Dans le cadre de BrusselsDesignSeptember, une retrospective du travail du créateur belge autodidacte Ado Chale à Bozar. Le visiteur peut y apercevoir le mobilier et les plateaux de tables en résine et pierres qui ont fait sa réputation. Son style singulier a fait le tour du monde ! A (re)découvrir sans plus attendre !
Ravissement
Trop souvent, nous avons tendance à nous perdre en considérations techniques ou formelles, au point d’oublier que l’art est un ravissement. Posons la question sans détour : Quel est le pouvoir d’Ado Chale ? Probablement, s’agit-il de sa séduction. Mais qu’est-ce que la séduction ? La séduction n’est jamais de l’ordre de la nature, mais de celui de l’artifice – jamais de l’ordre de l’énergie, mais de celui du signe et du rituel écrivait Jean Baudrillard.
Pouvons-nous être séduits par des objets sans céder au fétichisme ? D’emblée, c’est la sensualité de ce travail qui interpelle. Cette immense vague sensuelle tient de l’irrationnel. L’univers de Chale ne fait pas uniquement appel aux forces de la nature ou au registre artisanal de la production, il requiert l’onirisme. Son onirisme réside dans les matières qui s’irradient à mesure qu’elles apparaissent. Toute son oeuvre consiste à réaliser une mosaïque sensuelle et poétique de l’organique.
Chez lui, chaque matière veut être regardée et touchée pour ce qu’elle est. Attirante à souhait, presque à l’excès, dans le moindre de ses chatoiements, elle provoque sans répit. C’est comme si la matière n’était jamais aussi réelle que lorsqu’elle confine à l’irréel. Le spectateur répond sans délai à cet appel sensible.
Lignes
Faites l’expérience : ce mobilier peut faire cesser une conversation inutile. Il n’est pas question ici de luxe, qui impose toujours un silence gêné, mais de l’émerveillement qui accompagne la découverte d’un monde inconnu. Son sens du dessin y contribue grandement. Sa ligne et sa courbe, partagées entre les méandres et les confluences, décrivent un voyage. Intensément libre, faisant fi des modes, il semble dessiner à la main dans l’espace, attirant à lui, tel un mage ancien, les boutons de nacre, les pierres cristallines et les fragments d’os.

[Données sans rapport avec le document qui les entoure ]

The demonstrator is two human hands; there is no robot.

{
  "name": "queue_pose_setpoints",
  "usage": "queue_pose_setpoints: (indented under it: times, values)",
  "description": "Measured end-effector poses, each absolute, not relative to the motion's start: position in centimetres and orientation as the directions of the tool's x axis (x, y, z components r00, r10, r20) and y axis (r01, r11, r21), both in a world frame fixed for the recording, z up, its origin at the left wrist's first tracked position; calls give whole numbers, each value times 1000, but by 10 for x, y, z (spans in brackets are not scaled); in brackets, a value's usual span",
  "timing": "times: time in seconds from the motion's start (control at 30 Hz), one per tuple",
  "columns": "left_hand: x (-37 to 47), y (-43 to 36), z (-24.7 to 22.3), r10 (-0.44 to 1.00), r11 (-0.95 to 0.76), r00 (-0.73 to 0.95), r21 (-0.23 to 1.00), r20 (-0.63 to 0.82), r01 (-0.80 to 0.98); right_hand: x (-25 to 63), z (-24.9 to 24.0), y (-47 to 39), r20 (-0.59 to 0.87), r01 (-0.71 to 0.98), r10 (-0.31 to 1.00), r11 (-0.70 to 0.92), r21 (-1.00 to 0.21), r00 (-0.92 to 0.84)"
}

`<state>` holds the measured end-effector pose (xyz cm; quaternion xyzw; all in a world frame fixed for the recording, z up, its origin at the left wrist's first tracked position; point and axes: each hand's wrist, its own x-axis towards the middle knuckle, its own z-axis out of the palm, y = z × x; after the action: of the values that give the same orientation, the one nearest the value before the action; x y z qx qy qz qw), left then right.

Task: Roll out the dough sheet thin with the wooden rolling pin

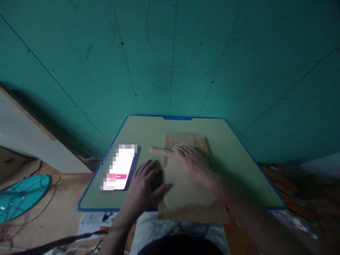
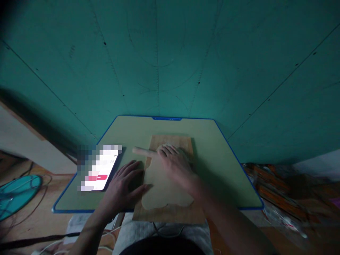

Ado Chale est ferronnier de formation. Mais c’est surtout un remarquable chineur. Depuis toujours, il aime assembler les topazes, les citrines, les agates et les turquoises. Très tôt, il s’est passionné pour différents types de matière : des pierres, du bronze, de l’aluminium, des grains de poivre, de la résine epoxy. Rien de précieux, de superficiel ou de simplement ostentatoire chez lui, mais, au contraire, une nécessité : ne pas distinguer, ne pas classifier. En retrouvant les quatre éléments, il dévoile la transparence du réel dans son apparence la plus rêveuse. L’eau, le feu, la terre et l’air, selon les gammes de couleurs, se répondent et s’attirent, font refluer « l’objet » vers les rives d’un grand rêve enraciné.
Rêve
On ne rêve pas profondément avec des objets. Pour rêver profondément, il faut rêver avec des matières disait Gaston Bachelard. Chale, dans ses myriades d’éclats lumineux, creuse des voies terrestres pour l’imagination. Il a créé sa propre mythologie; c’est un miroir déposé sur l’épiderme du monde. Par cette confrontation onirique avec les matières, offertes ou travaillées, il a essayé d’annuler la différence entre l’intérieur et l’extérieur. En cherchant à unifier le corps du spectateur avec les multiples facettes de la matière, c’est une totalité vivante qu’il fait surgir, telle la fameuse Goutte d’eau. Chaque scintillement nous transporte dans un lieu où la beauté, pour ne jamais finir de s’écouler, parcourt les sillons et les rainures.Tous ses reflets du cosmos sont autant de fenêtres sur un charme qui ne révèle jamais son sens.
Ado Chale Alchimiste. Artisan. Designer.
Bozar 23 rue Ravenstein, 1000 Bruxelles. Jusqu’au 24 septembre. Du mardi au dimanche de 10h à 18h.